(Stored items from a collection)
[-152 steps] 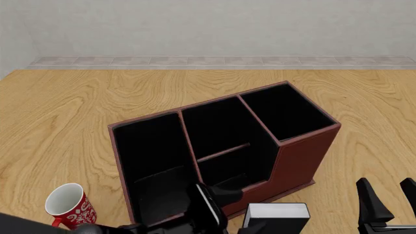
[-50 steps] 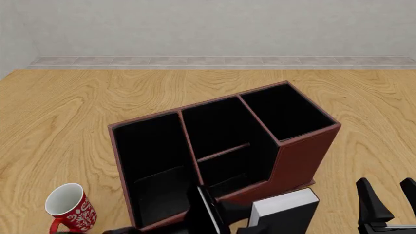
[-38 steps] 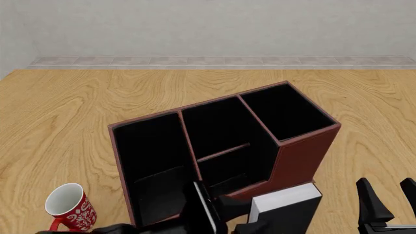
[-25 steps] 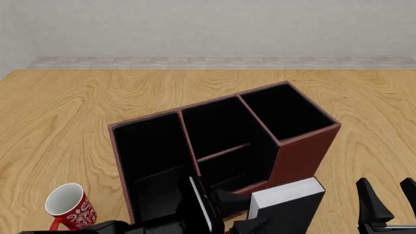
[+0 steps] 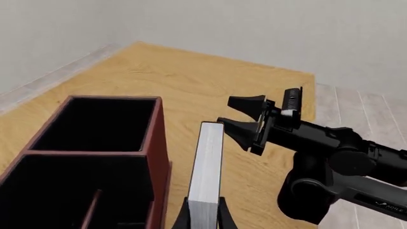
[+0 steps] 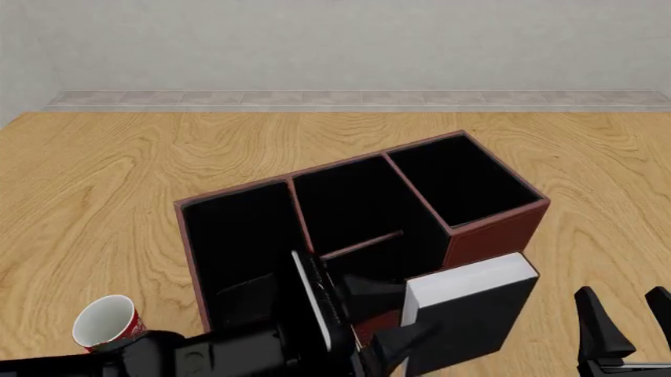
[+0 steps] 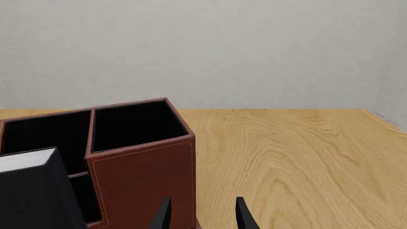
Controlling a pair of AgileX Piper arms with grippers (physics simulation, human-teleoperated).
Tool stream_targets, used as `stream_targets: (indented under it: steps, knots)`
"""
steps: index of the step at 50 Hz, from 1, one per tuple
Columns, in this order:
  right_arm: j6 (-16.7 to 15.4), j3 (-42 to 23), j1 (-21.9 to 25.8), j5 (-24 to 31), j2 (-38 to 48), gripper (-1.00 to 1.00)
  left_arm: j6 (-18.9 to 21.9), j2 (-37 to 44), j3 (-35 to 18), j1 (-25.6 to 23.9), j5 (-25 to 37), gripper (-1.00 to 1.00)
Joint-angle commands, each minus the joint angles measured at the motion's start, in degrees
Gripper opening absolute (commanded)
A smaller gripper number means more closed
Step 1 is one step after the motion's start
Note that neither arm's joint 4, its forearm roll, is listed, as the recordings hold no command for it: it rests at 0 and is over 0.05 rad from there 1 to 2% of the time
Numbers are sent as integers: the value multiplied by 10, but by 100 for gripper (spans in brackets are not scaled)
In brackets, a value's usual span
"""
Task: Pick up the book and place it in the right compartment of the caddy.
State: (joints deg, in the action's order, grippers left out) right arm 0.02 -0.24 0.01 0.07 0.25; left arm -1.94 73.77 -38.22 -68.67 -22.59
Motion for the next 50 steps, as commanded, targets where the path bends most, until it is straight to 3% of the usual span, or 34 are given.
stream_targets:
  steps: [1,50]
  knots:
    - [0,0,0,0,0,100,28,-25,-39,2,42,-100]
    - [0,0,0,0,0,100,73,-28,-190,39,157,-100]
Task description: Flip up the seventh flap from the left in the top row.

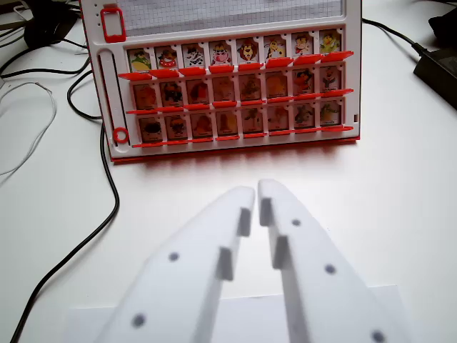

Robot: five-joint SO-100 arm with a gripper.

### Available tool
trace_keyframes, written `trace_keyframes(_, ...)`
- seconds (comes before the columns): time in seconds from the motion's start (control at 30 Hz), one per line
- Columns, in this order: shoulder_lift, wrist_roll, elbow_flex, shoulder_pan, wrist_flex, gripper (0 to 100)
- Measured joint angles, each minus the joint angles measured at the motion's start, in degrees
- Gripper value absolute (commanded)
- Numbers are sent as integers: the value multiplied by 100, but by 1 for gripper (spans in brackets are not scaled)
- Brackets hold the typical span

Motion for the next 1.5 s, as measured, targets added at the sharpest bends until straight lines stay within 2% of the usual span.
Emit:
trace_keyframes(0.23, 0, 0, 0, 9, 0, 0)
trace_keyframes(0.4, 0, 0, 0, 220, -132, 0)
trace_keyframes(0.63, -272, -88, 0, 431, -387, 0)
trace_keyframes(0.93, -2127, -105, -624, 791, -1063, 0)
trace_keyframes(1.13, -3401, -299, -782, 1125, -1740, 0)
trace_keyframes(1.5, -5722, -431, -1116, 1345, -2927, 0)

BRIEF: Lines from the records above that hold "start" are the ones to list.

EXERCISE ANSWER:
Joint-angle commands, each minus the joint angles measured at the motion's start, in degrees
Step 1 is one step after the motion's start
- seconds (comes before the columns): time in seconds from the motion's start (control at 30 Hz), one per line
- Measured joint angles, each minus the joint angles measured at the motion's start, in degrees

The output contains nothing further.